---------- DATASET EXCERPTS

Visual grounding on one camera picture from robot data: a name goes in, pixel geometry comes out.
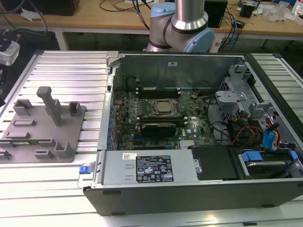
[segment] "warning label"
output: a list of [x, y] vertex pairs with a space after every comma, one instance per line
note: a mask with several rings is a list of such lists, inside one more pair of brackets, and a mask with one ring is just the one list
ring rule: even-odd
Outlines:
[[136, 180], [138, 183], [174, 181], [170, 155], [137, 156], [136, 168]]

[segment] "blue cable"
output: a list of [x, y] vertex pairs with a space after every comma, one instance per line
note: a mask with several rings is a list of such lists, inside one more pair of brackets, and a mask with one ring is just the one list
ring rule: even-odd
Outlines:
[[223, 17], [225, 17], [225, 18], [227, 18], [227, 19], [229, 19], [229, 20], [232, 20], [233, 23], [234, 23], [234, 25], [235, 25], [235, 32], [232, 34], [231, 40], [233, 39], [234, 34], [236, 34], [236, 37], [232, 40], [233, 42], [232, 42], [232, 46], [230, 47], [230, 49], [229, 49], [229, 51], [228, 51], [228, 53], [229, 53], [229, 52], [233, 49], [234, 45], [236, 44], [238, 26], [237, 26], [237, 23], [236, 23], [236, 21], [235, 21], [234, 18], [227, 17], [227, 16], [223, 16]]
[[233, 49], [233, 47], [235, 46], [236, 41], [237, 41], [237, 30], [238, 30], [238, 26], [237, 26], [237, 23], [236, 23], [235, 19], [233, 18], [232, 20], [233, 20], [233, 22], [234, 22], [234, 24], [235, 24], [236, 38], [234, 39], [234, 41], [233, 41], [233, 43], [232, 43], [232, 46], [230, 47], [228, 53]]

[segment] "cable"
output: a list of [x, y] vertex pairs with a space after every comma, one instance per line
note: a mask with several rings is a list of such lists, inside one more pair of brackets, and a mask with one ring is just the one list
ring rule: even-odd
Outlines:
[[238, 41], [238, 39], [239, 39], [239, 35], [240, 35], [241, 32], [242, 32], [242, 28], [241, 28], [241, 29], [238, 28], [238, 26], [237, 26], [237, 24], [236, 24], [236, 21], [235, 21], [235, 18], [234, 18], [234, 16], [229, 12], [228, 7], [226, 7], [226, 10], [227, 10], [227, 12], [225, 12], [225, 13], [226, 13], [229, 17], [228, 17], [228, 16], [224, 16], [224, 17], [230, 20], [231, 30], [230, 30], [228, 36], [227, 36], [227, 37], [225, 38], [225, 40], [223, 41], [223, 44], [220, 46], [219, 50], [221, 50], [221, 49], [224, 48], [225, 46], [231, 44], [232, 47], [231, 47], [230, 50], [229, 50], [229, 51], [231, 51], [232, 48], [234, 47], [235, 43], [236, 43], [236, 42]]
[[151, 7], [147, 4], [146, 0], [141, 0], [141, 2], [143, 2], [145, 6], [151, 10]]
[[43, 22], [43, 25], [44, 25], [44, 32], [43, 33], [39, 33], [39, 32], [36, 32], [34, 30], [31, 30], [31, 29], [27, 29], [27, 28], [19, 28], [17, 29], [9, 20], [8, 18], [5, 16], [6, 14], [10, 14], [10, 13], [16, 13], [24, 4], [26, 0], [23, 0], [19, 6], [17, 6], [14, 10], [11, 10], [11, 11], [7, 11], [7, 12], [2, 12], [0, 13], [0, 15], [3, 15], [4, 18], [6, 19], [6, 21], [8, 22], [9, 25], [11, 25], [18, 33], [20, 32], [27, 32], [27, 33], [32, 33], [32, 34], [35, 34], [35, 35], [47, 35], [47, 32], [48, 32], [48, 28], [47, 28], [47, 25], [46, 25], [46, 22], [45, 22], [45, 19], [41, 13], [41, 11], [35, 6], [35, 4], [31, 1], [31, 0], [27, 0], [29, 2], [29, 4], [34, 8], [34, 10], [39, 14], [39, 16], [41, 17], [42, 19], [42, 22]]
[[[238, 26], [237, 26], [237, 23], [236, 23], [236, 21], [235, 21], [235, 19], [233, 18], [233, 22], [235, 23], [235, 33], [237, 34], [237, 29], [238, 29]], [[236, 44], [236, 42], [238, 41], [237, 39], [238, 39], [238, 37], [236, 37], [236, 39], [233, 41], [233, 44], [232, 44], [232, 46], [230, 47], [230, 49], [229, 49], [229, 51], [228, 51], [228, 53], [233, 49], [233, 47], [235, 46], [235, 44]]]
[[1, 12], [0, 15], [6, 15], [6, 14], [12, 14], [12, 13], [16, 13], [19, 9], [21, 9], [21, 7], [23, 6], [24, 2], [26, 0], [22, 0], [22, 2], [13, 10], [11, 11], [6, 11], [6, 12]]
[[100, 2], [99, 7], [100, 7], [102, 10], [105, 10], [105, 11], [107, 11], [107, 12], [124, 12], [124, 11], [130, 11], [130, 10], [134, 9], [134, 6], [133, 6], [133, 7], [130, 7], [130, 8], [126, 8], [126, 9], [119, 8], [118, 6], [116, 6], [116, 4], [121, 3], [121, 2], [124, 2], [124, 0], [123, 0], [123, 1], [119, 1], [119, 2], [114, 3], [114, 7], [115, 7], [117, 10], [106, 9], [106, 8], [103, 8], [103, 7], [101, 6], [105, 1], [107, 1], [107, 0], [103, 0], [102, 2]]
[[138, 0], [136, 0], [137, 8], [136, 8], [136, 6], [135, 6], [135, 4], [134, 4], [134, 0], [132, 0], [132, 2], [133, 2], [133, 6], [134, 6], [135, 10], [137, 11], [137, 16], [138, 16], [138, 18], [139, 18], [140, 21], [144, 24], [144, 26], [146, 27], [146, 29], [147, 29], [147, 30], [150, 30], [150, 28], [149, 28], [148, 25], [145, 23], [145, 20], [144, 20], [142, 14], [141, 14], [141, 12], [140, 12]]
[[232, 33], [234, 34], [234, 32], [235, 32], [235, 31], [232, 32], [232, 30], [234, 30], [234, 27], [232, 26], [232, 25], [233, 25], [233, 20], [232, 20], [233, 15], [229, 12], [228, 7], [226, 7], [226, 9], [227, 9], [227, 12], [226, 12], [226, 13], [230, 16], [229, 19], [231, 20], [231, 21], [230, 21], [230, 23], [231, 23], [231, 30], [230, 30], [230, 32], [229, 32], [227, 38], [223, 41], [223, 44], [222, 44], [222, 46], [219, 48], [219, 50], [221, 50], [222, 48], [224, 48], [224, 47], [226, 46], [226, 42], [227, 42], [227, 40], [229, 39], [230, 35], [231, 35]]
[[[117, 10], [119, 10], [119, 11], [124, 11], [124, 8], [120, 8], [120, 7], [117, 6], [117, 4], [119, 4], [119, 3], [121, 3], [121, 2], [124, 2], [124, 1], [125, 1], [125, 0], [118, 1], [118, 2], [116, 2], [116, 3], [112, 3], [112, 5], [113, 5], [113, 7], [114, 7], [115, 9], [117, 9]], [[134, 12], [134, 9], [131, 8], [131, 9], [128, 9], [128, 10], [126, 10], [126, 11]]]

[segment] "black cable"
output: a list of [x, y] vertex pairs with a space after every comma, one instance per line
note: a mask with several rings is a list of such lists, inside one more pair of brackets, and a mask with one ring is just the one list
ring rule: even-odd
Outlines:
[[146, 0], [141, 0], [141, 2], [143, 2], [145, 6], [151, 10], [151, 7], [147, 4]]
[[239, 28], [239, 27], [238, 27], [238, 34], [237, 34], [237, 36], [236, 36], [234, 39], [232, 39], [232, 38], [233, 38], [233, 35], [234, 35], [234, 33], [235, 33], [235, 29], [236, 29], [235, 26], [233, 25], [233, 24], [234, 24], [233, 20], [235, 20], [235, 19], [234, 19], [233, 15], [229, 12], [228, 8], [227, 8], [227, 12], [226, 12], [226, 13], [231, 17], [231, 31], [234, 30], [234, 32], [232, 33], [232, 37], [231, 37], [231, 38], [229, 39], [229, 41], [228, 41], [228, 38], [229, 38], [229, 36], [231, 35], [231, 31], [230, 31], [229, 35], [228, 35], [227, 38], [223, 41], [223, 44], [220, 46], [219, 50], [222, 49], [222, 48], [224, 48], [224, 47], [227, 46], [227, 45], [236, 43], [236, 42], [239, 40], [239, 36], [240, 36], [240, 34], [241, 34], [241, 32], [242, 32], [242, 28]]
[[223, 41], [223, 44], [220, 46], [220, 48], [219, 48], [219, 50], [221, 50], [222, 48], [224, 48], [227, 44], [226, 44], [226, 41], [229, 39], [229, 37], [230, 37], [230, 35], [232, 34], [232, 37], [233, 37], [233, 35], [234, 35], [234, 33], [235, 33], [235, 27], [233, 26], [233, 20], [232, 19], [234, 19], [234, 17], [233, 17], [233, 15], [229, 12], [229, 10], [228, 10], [228, 7], [226, 7], [226, 9], [227, 9], [227, 14], [230, 16], [230, 20], [231, 20], [231, 30], [230, 30], [230, 32], [229, 32], [229, 34], [228, 34], [228, 36], [227, 36], [227, 38], [226, 39], [224, 39], [224, 41]]
[[24, 2], [26, 0], [22, 0], [22, 2], [13, 10], [11, 11], [6, 11], [6, 12], [1, 12], [0, 15], [6, 15], [6, 14], [12, 14], [12, 13], [16, 13], [19, 9], [21, 9], [21, 7], [23, 6]]
[[48, 28], [47, 28], [47, 25], [46, 25], [46, 22], [45, 22], [45, 19], [41, 13], [41, 11], [35, 6], [35, 4], [31, 1], [31, 0], [27, 0], [29, 2], [29, 4], [34, 8], [34, 10], [39, 14], [39, 16], [41, 17], [42, 19], [42, 22], [43, 22], [43, 25], [44, 25], [44, 32], [43, 33], [39, 33], [39, 32], [36, 32], [34, 30], [31, 30], [31, 29], [27, 29], [27, 28], [19, 28], [17, 29], [9, 20], [8, 18], [5, 16], [6, 14], [11, 14], [11, 13], [16, 13], [24, 4], [26, 0], [23, 0], [19, 6], [17, 6], [14, 10], [11, 10], [11, 11], [7, 11], [7, 12], [2, 12], [0, 13], [0, 15], [3, 15], [4, 18], [6, 19], [6, 21], [8, 22], [9, 25], [11, 25], [18, 33], [19, 32], [27, 32], [27, 33], [32, 33], [32, 34], [35, 34], [35, 35], [47, 35], [47, 32], [48, 32]]
[[139, 8], [139, 1], [138, 0], [136, 0], [136, 6], [137, 6], [138, 12], [141, 13], [140, 8]]
[[[12, 26], [13, 27], [13, 29], [15, 29], [15, 30], [17, 30], [17, 28], [9, 21], [9, 19], [5, 16], [5, 15], [3, 15], [4, 16], [4, 18], [5, 18], [5, 20], [7, 21], [7, 23], [10, 25], [10, 26]], [[34, 49], [37, 49], [36, 47], [35, 47], [35, 45], [33, 45], [28, 39], [26, 39], [22, 34], [20, 34], [20, 37], [22, 37], [30, 46], [32, 46]]]
[[140, 12], [138, 0], [136, 0], [137, 8], [136, 8], [136, 6], [135, 6], [135, 4], [134, 4], [134, 0], [132, 0], [132, 2], [133, 2], [133, 6], [134, 6], [134, 8], [135, 8], [135, 10], [136, 10], [136, 12], [137, 12], [138, 18], [139, 18], [140, 21], [144, 24], [144, 26], [146, 27], [146, 29], [147, 29], [147, 30], [150, 30], [150, 28], [149, 28], [148, 25], [145, 23], [145, 20], [144, 20], [142, 14], [141, 14], [141, 12]]
[[105, 1], [106, 1], [106, 0], [103, 0], [102, 2], [100, 2], [99, 7], [100, 7], [101, 9], [107, 11], [107, 12], [124, 12], [124, 11], [127, 11], [127, 10], [129, 10], [129, 9], [135, 9], [135, 6], [130, 7], [130, 8], [127, 8], [127, 9], [121, 9], [121, 10], [106, 9], [106, 8], [103, 8], [103, 7], [101, 6], [102, 3], [105, 2]]

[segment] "aluminum extrusion table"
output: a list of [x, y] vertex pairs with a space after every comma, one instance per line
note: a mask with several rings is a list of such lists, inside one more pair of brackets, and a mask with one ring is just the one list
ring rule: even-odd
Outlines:
[[[302, 79], [283, 59], [254, 54], [296, 114], [303, 120]], [[303, 197], [268, 209], [210, 210], [168, 214], [102, 217], [78, 189], [79, 167], [96, 160], [97, 140], [106, 86], [106, 52], [44, 52], [34, 55], [0, 109], [0, 134], [14, 116], [12, 105], [27, 98], [36, 105], [39, 86], [51, 86], [62, 105], [80, 101], [87, 107], [77, 154], [72, 163], [0, 165], [1, 226], [258, 226], [299, 227]], [[90, 181], [92, 175], [85, 175]]]

--------------------

WORK ORDER: Scan the material above for the string "segment". Copy each line that holds it.

RESPONSE AREA:
[segment] "warning label"
[segment] "blue cable"
[segment] "cable"
[segment] "black cable"
[segment] "aluminum extrusion table"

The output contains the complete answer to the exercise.